Write Unto Others: A Guide to Writing Digestible, Engaging, Conversational and Authoritative Copy for the Web For the Addiction Treatment Industry
By: Belfry Consulting – Maneuver Up Marketing
“The pen is mightier than the sword, softer than the pillow, sharper than the razor and cleaner than the new floor.”
Outline
- Introduction: The Contract between the Writer and Reader
- Sloppy Writing and Short-cuts
- Writing for the Web Is Not Like Any Other Kind of Writing
- It All Begins With Quality Writing
- Writing Right: Fundamentals of Quality Web Content
- Think of Yourself as a Well-informed and Educated Friend Who Just Wants to Help
- The Cure for Short Attention Span Among Readers
- Helpful Writing Techniques for the Web
- Give the People What They Want…immediately
- The Dreaded Wall of Text
- Digestible formatting
- You Hold the Key (words)
- Keyword Stuffing That Kills User Engagement
- H1s, H2s – Here’s the News
- Links Are Your Friends…
- Links Beget Links
- Worth 1000 Words: Images and Alt Text
- Reader First: Writing Web Content for the Addiction Treatment Space
- Be the Smart Friend
- Do the Work – Avoid Uniformed Lazy Writing
- Resources we can use to bone up on our industry knowledge
- Knowledge Is Always Power…Arm Yourself
- Understanding the Big Picture
- The Art of the Matter – Statistics and Graphics
- The Head and the Heart – Be an Informed Friend Who is Ready To Help
- Take Yourself and Your Work Seriously – It is a Life-or-Death Situation
- Parting Words for Your Words
- Checklist for Quality Content
- Help your readers quickly find what they need with these web writing tips
- Additional Web Writing Techniques to Put Into Action
- Words for Words: 13 Critical Internet Marketing Vocabulary Terms for Web Content Writing
- Instructions Regarding Writing for Our Websites
- Resources that will help you in your content creation
- Resource Links
- Sourcing Content With Trusted Information
- Use Original Content
- Examples of Quality Web Content
Introduction: The Contract between the Writer and Reader
Although we’re all writers, let’s start by painting a picture: Right now there are over 4.5 billion people on the internet searching for information on a very specific topic.
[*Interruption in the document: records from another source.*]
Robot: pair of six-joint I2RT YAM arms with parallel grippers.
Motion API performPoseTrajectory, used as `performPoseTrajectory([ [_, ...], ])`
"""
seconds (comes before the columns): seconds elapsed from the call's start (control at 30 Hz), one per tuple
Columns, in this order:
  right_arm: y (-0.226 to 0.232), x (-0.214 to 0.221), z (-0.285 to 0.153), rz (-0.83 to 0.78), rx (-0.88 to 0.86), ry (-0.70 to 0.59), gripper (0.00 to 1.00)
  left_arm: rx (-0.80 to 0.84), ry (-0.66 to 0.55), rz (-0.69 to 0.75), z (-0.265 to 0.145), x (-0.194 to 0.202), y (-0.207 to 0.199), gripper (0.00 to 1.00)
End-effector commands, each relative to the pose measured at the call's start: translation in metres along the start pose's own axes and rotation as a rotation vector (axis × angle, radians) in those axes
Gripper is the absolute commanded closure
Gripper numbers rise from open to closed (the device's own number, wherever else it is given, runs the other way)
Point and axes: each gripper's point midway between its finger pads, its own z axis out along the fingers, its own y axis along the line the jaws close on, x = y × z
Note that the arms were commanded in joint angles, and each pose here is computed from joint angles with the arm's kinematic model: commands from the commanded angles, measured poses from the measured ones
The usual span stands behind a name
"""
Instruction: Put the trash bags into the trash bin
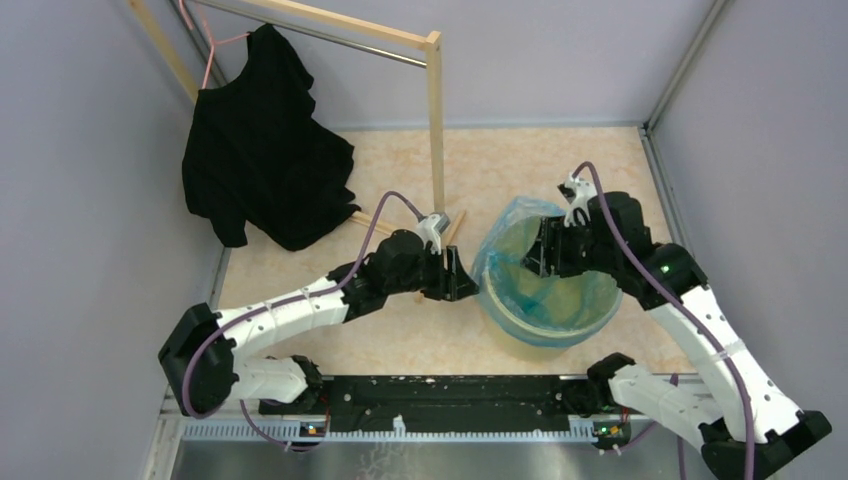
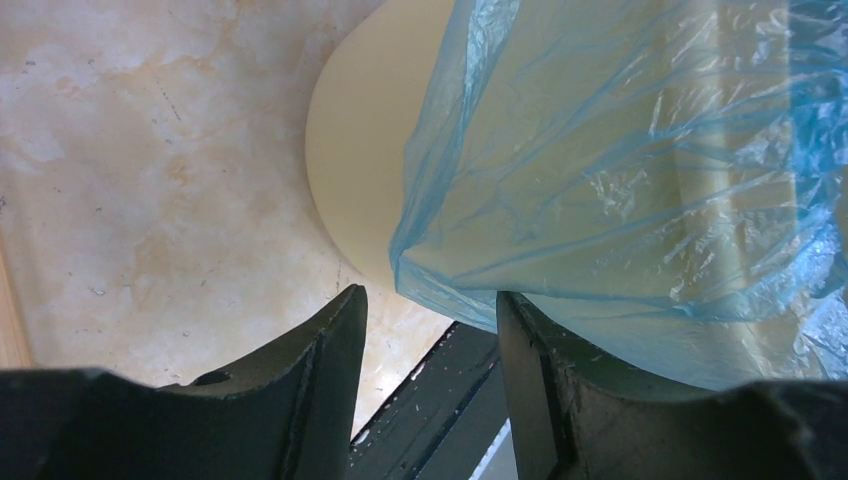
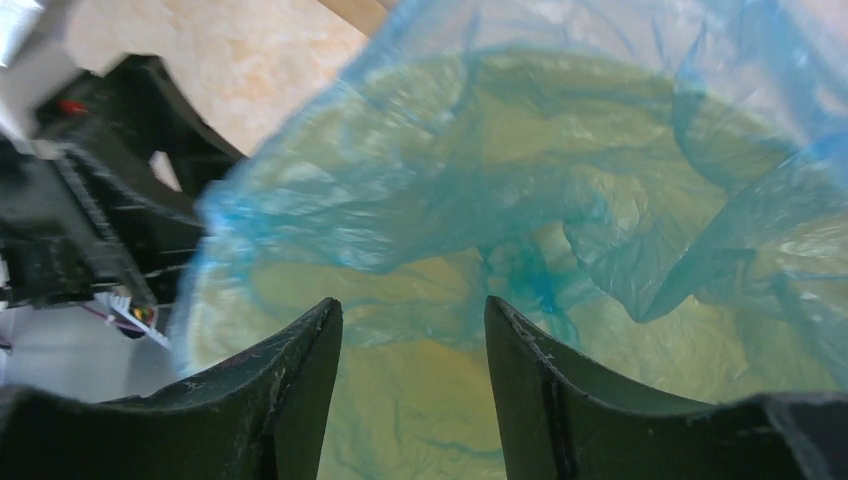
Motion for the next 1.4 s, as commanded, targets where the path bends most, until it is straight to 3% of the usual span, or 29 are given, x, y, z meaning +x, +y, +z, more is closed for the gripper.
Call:
performPoseTrajectory([
  [0.0,-0.016,0.014,0.026,0.041,0.061,0.027,0.45,0.046,-0.025,0.022,0.005,-0.008,-0.009,0.43],
  [0.2,-0.023,-0.010,0.079,0.037,0.054,-0.090,0.40,-0.002,-0.040,0.048,0.005,-0.010,0.001,0.45],
  [0.37,-0.027,-0.039,0.116,-0.027,0.047,-0.198,0.28,-0.085,-0.056,0.066,0.000,-0.012,0.016,0.41],
  [0.57,-0.028,-0.047,0.135,-0.097,0.055,-0.143,0.24,-0.133,-0.073,0.127,-0.007,-0.019,0.023,0.31],
  [0.83,-0.038,-0.012,0.072,-0.086,0.137,-0.039,0.13,-0.149,-0.115,0.185,-0.018,-0.027,0.024,0.17],
  [0.97,-0.057,0.014,0.047,-0.096,0.250,0.094,0.07,-0.127,-0.120,0.195,-0.019,-0.029,0.019,0.12],
  [1.1,-0.065,0.029,0.056,-0.052,0.284,0.153,0.07,-0.106,-0.132,0.203,-0.021,-0.033,0.012,0.10],
  [1.27,-0.055,0.036,0.080,0.003,0.234,0.134,0.07,-0.093,-0.158,0.204,-0.035,-0.036,0.007,0.07],
  [1.37,-0.064,0.046,0.101,0.012,0.296,0.130,0.07,-0.090,-0.173,0.208,-0.042,-0.034,0.009,0.06],
])
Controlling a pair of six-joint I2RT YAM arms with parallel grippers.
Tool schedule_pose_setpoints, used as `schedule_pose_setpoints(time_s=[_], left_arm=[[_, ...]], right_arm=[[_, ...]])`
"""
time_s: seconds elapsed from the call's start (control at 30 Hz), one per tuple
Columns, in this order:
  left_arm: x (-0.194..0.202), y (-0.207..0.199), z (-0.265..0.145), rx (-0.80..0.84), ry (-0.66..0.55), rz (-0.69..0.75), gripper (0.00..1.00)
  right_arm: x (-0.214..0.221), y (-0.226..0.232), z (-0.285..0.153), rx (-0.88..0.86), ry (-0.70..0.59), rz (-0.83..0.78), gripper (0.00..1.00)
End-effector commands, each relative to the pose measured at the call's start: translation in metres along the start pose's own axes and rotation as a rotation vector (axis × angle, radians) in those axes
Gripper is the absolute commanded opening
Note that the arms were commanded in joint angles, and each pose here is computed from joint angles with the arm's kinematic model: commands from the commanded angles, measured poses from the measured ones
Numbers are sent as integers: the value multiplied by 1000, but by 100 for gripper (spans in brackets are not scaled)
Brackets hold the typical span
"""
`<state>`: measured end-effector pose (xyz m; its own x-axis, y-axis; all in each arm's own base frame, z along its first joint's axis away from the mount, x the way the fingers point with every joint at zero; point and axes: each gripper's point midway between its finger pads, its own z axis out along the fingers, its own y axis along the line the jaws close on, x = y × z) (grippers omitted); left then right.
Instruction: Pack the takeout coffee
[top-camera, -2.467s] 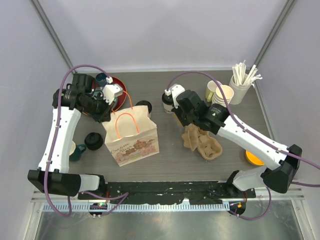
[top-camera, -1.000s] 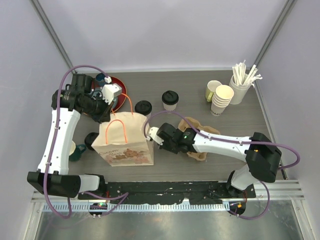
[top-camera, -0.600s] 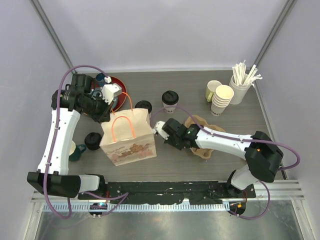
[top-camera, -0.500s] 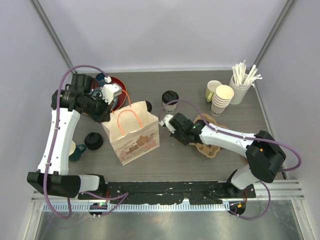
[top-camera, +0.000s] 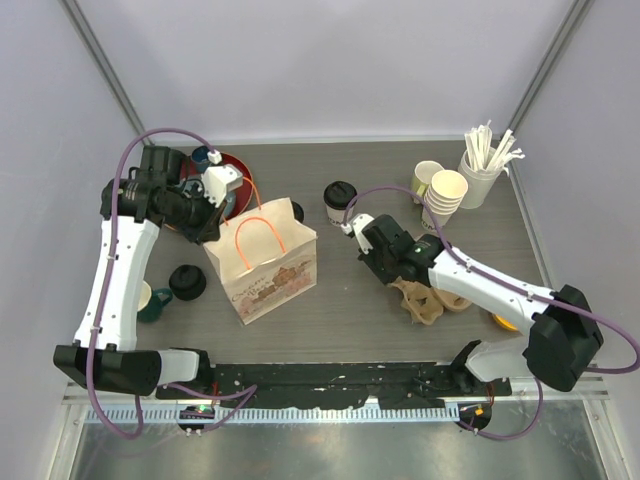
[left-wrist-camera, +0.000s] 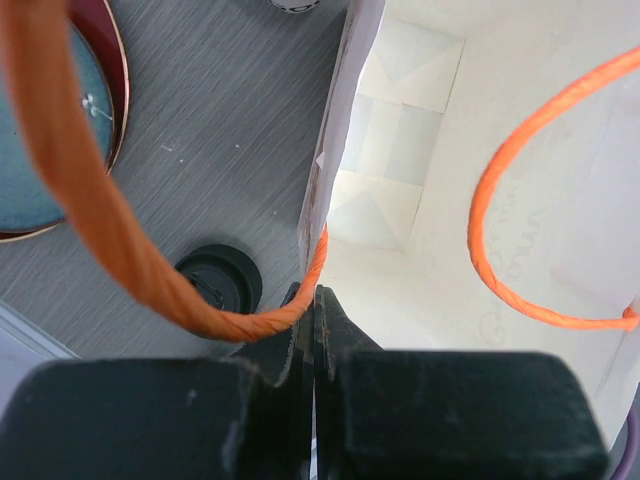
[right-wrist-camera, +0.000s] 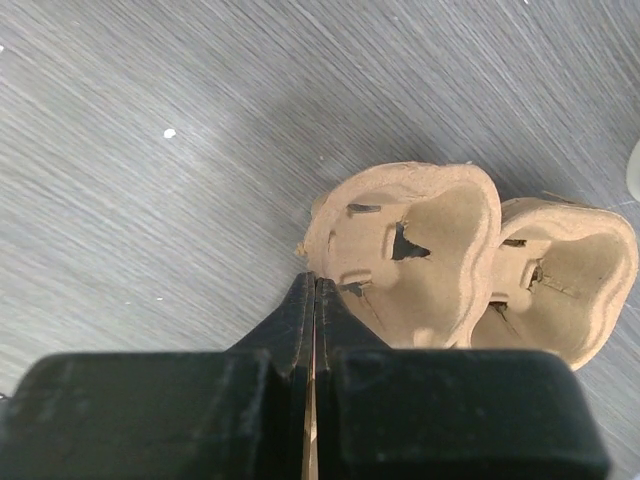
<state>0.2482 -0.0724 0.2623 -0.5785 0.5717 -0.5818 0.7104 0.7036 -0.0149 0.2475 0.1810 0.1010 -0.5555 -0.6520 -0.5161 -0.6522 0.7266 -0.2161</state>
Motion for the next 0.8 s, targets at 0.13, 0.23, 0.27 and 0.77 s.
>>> schedule_pose_setpoints(time_s=[0.13,0.23,0.27,0.77], left_arm=[[2,-12,-16,13,-1,5,1],[2,-12,-16,12,-2,6,1],[2,-12,-16,11,0,5,1],[1,-10,-18,2,-4,10,1]], right_arm=[[-25,10,-30,-124,-74,159,1],[-41,-7,-41,-120,-146,242,1],[-44,-15,-44,-135,-166,283,1],[-68,6,-72,-326,-380,174,1]])
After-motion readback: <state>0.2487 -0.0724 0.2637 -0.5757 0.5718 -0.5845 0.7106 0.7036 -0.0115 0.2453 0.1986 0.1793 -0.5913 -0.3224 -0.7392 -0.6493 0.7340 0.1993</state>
Maybe they want to know how to make the perfect hamburger; maybe they want to know how an internal combustion engine works; maybe they want to understand the most common symptoms of fibromyalgia. Whatever their preferred destination may be, their computers, phones and tablets are undoubtedly taking them through a perilous of spammy, redundant and incoherent web copy to get there.